He said crude oil prices have been hovering around US$50 per barrel in the past few days but he believes that the US$55 per barrel forecast this year by the ministry is achievable and recovery in oil price is expected next year.
Commenting on the currency, Mustapa said the weaker ringgit will make Malaysian exports more competitive especially in the electrical and electronic (E&E) sector. Although some exports are denominated in the US dollar, he does not foresee much impact.
"Overall, Malaysia's exports will be more competitive although many people argue that it is not a very strong positive point. That's why we expect 2% to 3% growth in trade and exports," he added.
The ministry is confident in achieving another year of trade surplus despite the lower targets this year. Last year, the trade surplus grew 16.6% to RM83.11 billion, marking the 17th consecutive year of trade surplus.
Total trade grew 5.9% to RM1.45 trillion last year from RM1.37 trillion a year ago while exports rose 6.4% to RM766.13 billion, surpassing the forecast export growth of 6% in the 2014/2015 Economic Report. Imports rose 5.3% to RM683.02 billion.
Mustapa said manufactured goods bolstered export performance, growing by 7.1% and exports to Asean were higher, making up 28% of total exports.
Exports of almost all manufacturers grew, contributing RM587.25 billion or 76.7% share of total exports. The E&E segment was the top performer, growing 8.1% to RM256.1 billion and accounting for 33.4% of Malaysia's total exports.
The Asean market accounted for 26.8% of Malaysia's total trade last year, valued at RM389.03 billion with an increase of 3.9% from 2013. Exports to Asean increased by 5.9% to RM213.58 billion. Exports to all Asean markets grew last year except for Indonesia, which fell 4.1% to RM31.76 billion.
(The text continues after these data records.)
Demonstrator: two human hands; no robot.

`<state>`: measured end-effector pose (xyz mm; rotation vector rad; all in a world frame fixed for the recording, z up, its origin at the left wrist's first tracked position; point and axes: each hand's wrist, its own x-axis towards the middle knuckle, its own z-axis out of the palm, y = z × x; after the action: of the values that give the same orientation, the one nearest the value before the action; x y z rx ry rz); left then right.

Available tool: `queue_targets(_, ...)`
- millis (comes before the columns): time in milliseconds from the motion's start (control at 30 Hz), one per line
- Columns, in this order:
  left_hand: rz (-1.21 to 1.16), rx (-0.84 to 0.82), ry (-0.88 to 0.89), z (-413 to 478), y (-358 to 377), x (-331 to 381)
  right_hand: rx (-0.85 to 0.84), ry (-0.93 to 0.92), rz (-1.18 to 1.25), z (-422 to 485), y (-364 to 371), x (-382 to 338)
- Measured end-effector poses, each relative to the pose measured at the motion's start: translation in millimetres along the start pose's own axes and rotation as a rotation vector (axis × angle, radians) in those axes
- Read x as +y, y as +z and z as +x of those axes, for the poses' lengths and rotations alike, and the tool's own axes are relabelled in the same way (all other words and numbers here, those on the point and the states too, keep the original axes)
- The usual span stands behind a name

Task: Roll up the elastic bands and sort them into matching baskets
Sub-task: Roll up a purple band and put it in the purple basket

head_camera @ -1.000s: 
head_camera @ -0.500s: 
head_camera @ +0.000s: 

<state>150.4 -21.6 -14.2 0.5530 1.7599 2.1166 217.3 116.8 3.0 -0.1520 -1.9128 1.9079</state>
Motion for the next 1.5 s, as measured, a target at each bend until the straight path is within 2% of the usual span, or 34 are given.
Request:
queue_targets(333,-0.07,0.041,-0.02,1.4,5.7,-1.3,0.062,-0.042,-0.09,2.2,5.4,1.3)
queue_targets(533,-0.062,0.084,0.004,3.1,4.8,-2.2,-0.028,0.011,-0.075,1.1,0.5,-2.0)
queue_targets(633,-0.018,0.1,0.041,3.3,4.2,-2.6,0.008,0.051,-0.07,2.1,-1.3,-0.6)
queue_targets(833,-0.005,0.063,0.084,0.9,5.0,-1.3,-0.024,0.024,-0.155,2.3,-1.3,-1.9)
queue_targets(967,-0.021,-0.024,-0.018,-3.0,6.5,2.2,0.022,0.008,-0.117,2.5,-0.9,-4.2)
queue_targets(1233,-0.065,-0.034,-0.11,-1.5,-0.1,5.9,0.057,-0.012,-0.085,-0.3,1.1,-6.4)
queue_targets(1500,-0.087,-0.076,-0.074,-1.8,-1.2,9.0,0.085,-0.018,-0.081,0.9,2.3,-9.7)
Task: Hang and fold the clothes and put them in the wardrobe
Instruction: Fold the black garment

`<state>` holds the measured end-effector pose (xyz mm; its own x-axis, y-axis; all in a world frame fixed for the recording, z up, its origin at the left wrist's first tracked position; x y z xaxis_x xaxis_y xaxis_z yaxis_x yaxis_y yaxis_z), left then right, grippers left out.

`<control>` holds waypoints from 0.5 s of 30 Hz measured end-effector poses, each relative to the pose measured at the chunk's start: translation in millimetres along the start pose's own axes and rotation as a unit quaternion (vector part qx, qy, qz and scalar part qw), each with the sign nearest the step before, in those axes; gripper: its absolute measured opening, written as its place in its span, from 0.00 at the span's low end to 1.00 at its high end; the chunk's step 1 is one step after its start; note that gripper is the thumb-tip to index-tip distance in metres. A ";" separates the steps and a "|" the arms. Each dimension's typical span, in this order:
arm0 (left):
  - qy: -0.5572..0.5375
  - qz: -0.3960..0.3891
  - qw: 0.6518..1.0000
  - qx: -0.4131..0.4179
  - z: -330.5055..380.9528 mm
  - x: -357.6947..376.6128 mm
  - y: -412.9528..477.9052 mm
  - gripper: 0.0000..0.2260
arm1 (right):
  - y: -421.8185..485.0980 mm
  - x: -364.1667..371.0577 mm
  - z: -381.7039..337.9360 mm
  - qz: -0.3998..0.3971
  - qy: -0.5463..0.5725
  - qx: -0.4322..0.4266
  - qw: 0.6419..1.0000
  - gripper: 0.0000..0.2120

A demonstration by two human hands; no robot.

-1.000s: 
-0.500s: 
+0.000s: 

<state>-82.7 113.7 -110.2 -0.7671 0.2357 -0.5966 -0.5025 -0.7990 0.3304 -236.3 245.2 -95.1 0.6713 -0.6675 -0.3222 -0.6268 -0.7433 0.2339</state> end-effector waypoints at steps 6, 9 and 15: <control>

Mustapa said with the weak global economy and uncertainty in Europe, Malaysia's focus for 2015 will be on Asean markets and new markets such as Africa and South America.
"Traditional markets will continue to play an important role in driving Malaysia's growth rate but beyond that, we are looking at Asean which is important and also some new markets. That's how we are trying to deal with the slowing down in world economic growth," he said.
Bank of America Merrill Lynch (BofAML) Asean economist Chua Hak Bin said it is cautious about the 2015 outlook, given lower oil and gas prices and weak global growth.
"In our view, lower oil prices will have only a small impact on the current account in 2015, given the small oil trade balance. Falling LNG prices will likely be the main risk and pressure on the current account. Malaysia's LNG trade surplus is huge, at RM60.4 billion (about 5.6% of GDP) in 2014. LNG prices track oil prices with a four to six month lag. This suggests that LNG prices will likely be down by about 50% by mid-2015," he said in his report.
He estimates that a 50% decline in LNG prices could shave the current account surplus by 2.5% to 3% of GDP, putting the risk of a current account deficit within striking distance.
Meanwhile, AllianceDBS Research maintained its full-year 2015 GDP forecast at 5% with downside risk and expectation of a narrowing current account surplus-to-GDP ratio to around 2% this year.
"The current external outlook demand remains challenging. China's January manufacturing PMI index entered a contractionary phase at 49.8. Besides, major advanced economies are currently grappling with low inflation risks attributed to the fall in energy prices," it said in its report.